Learning Objectives

For the purpose of the environment normalization, we provide a simple docker image for you, which contains most of the software required by this course. We also provide a few scripts to install some optional packages.

The whole progress would seem as follow:

Make sure you have enough resource:
1. It requires at least 8GB Physical RAM, 16GB or greater would be better
2. It requires at least 15GB hard disk storage
Install a docker environment in local machine
Start Docker Service, pull images and create a instance
Just rock it!
Destroy the containers and images if they are not required anymore

Warning

Since this docker image integrated a lot of related services for the course, it requires at least 4GB RAM for this virtual machine. If your can meet the minimum requirement, the system could randomly kill one or a few process due to resource limitation, which causes a lot of strange errors which is even unable to reproduce.

DON'T TRY TO DO THAT.

0. System Environment

You should have enough system resource if you are planning to start a container in your local OS.

You are supposed to reserve at least 4 GB RAM for Docker, and some other memory for the host machine.

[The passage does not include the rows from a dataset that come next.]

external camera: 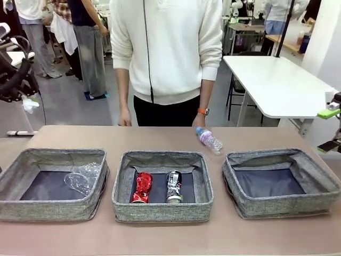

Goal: Sort the waste into the appropriate baskets.
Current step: Pick up the waste item pointed out by the person.

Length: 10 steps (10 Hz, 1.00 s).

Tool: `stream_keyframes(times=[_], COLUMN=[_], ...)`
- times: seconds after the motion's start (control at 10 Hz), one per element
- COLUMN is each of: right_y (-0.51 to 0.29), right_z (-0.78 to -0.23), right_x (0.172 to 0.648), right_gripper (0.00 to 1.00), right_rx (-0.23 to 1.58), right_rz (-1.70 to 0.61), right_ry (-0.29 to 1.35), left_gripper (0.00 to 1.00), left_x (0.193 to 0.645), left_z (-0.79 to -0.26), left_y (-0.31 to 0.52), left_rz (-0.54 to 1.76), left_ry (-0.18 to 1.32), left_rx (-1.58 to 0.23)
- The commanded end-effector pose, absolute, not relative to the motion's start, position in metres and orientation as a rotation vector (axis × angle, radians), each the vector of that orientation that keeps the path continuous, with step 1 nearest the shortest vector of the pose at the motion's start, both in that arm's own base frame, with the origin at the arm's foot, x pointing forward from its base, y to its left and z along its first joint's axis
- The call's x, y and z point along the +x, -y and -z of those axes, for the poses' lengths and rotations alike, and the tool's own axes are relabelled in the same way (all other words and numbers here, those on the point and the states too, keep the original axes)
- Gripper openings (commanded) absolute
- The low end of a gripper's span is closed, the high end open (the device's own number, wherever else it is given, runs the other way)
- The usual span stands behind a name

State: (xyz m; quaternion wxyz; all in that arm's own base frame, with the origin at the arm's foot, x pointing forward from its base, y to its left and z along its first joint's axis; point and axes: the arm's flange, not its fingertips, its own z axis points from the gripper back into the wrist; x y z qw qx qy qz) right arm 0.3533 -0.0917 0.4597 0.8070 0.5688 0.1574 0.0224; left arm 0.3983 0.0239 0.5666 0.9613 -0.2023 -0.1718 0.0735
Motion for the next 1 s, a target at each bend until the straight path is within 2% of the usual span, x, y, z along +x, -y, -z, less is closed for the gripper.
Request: stream_keyframes(times=[0.0, 0.2, 0.3, 0.4, 0.6, 0.7, 0.9], right_y=[0.09, 0.09, 0.09, 0.09, 0.09, 0.09, 0.09], right_z=[-0.463, -0.463, -0.463, -0.463, -0.463, -0.463, -0.463], right_x=[0.353, 0.353, 0.353, 0.353, 0.353, 0.353, 0.353], right_gripper=[1.0, 1.0, 1.0, 1.0, 1.0, 1.0, 1.0], right_rx=[1.223, 1.223, 1.223, 1.223, 1.223, 1.223, 1.223], right_rz=[-0.037, -0.037, -0.037, -0.037, -0.037, -0.037, -0.037], right_ry=[-0.343, -0.343, -0.343, -0.343, -0.343, -0.343, -0.343], left_gripper=[0.05, 0.05, 0.14, 0.14, 0.14, 0.14, 0.14], left_x=[0.433, 0.433, 0.398, 0.407, 0.417, 0.421, 0.406], left_z=[-0.55, -0.55, -0.558, -0.543, -0.599, -0.617, -0.654], left_y=[-0.033, -0.033, -0.025, 0.008, 0.119, 0.184, 0.292], left_rz=[-0.18, -0.18, -0.153, -0.072, 0.018, -0.036, 0.013], left_ry=[0.244, 0.244, 0.327, 0.218, 0.216, 0.136, 0.166], left_rx=[-0.319, -0.319, -0.391, -0.417, -0.367, -0.286, -0.178])
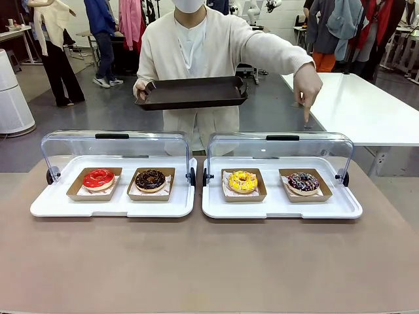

While, you can still start all the Hadoop related services except Zeppelin, even if you only reserve 4GB for the virtual machine.

1. Install Docker

Docker is a software technology providing operating-system-level virtualization also known as containers, promoted by the company Docker, Inc.. Docker uses the resource isolation features of the Linux kernel such as cgroups and kernel namespaces, and a union-capable file system such as OverlayFS and others to allow independent "containers" to run within a single Linux instance, avoiding the overhead of starting and maintaining virtual machines (VMs). (from Wikipedia)

Basically, you can treat docker as a lightweight virtual machine hosted on Linux with a pretty high performance.

The principle of setting up a docker environment is pretty straightforward.

IF your operating system is Linux, you are supposed to install docker service directly
IF your operating system is mac OS, Windows, FreeBSD, and so on, you are supposed to install a virtual machine, start a special configured Linux system which hosts a Docker service. You will control the dockers using remote tool

There is an official instruction from this link. You can check the official documentation to get the latest news and some detail explanations.

Once the docker installed, you should get a few commands start from docker and able to start your docker service, and launch your docker container.

docker - a tool to control docker
docker-machine - a tool that lets you install Docker Engine on virtual hosts, and manage the hosts in remote
docker-compose - a tool for defining and running multi-container Docker applications

If we are using VirtualBox + Windows/macOS, the theory is pretty clear: we created a Linux instance in "virtual remote", and control it using docker-machine. If we are supposed to operate the "remote docker service", we are supposed to prepare a set of environment variables. We can list it using command:

docker-machine env default

This is the reason that why do we have to execute the follow command to access the docker.

eval $(docker-machine env default)

Information

If you are using docker-machine, you can not reach the port from virtual machine using ip 127.0.0.1 (localhost). As replacement, you should extract the IP using this command:

$ printenv  | grep "DOCKER_HOST"
DOCKER_HOST=tcp://192.168.99.100:2376

And then you should visit 192.168.99.100 instead of 127.0.0.1 to visit the network stream from virtual machine.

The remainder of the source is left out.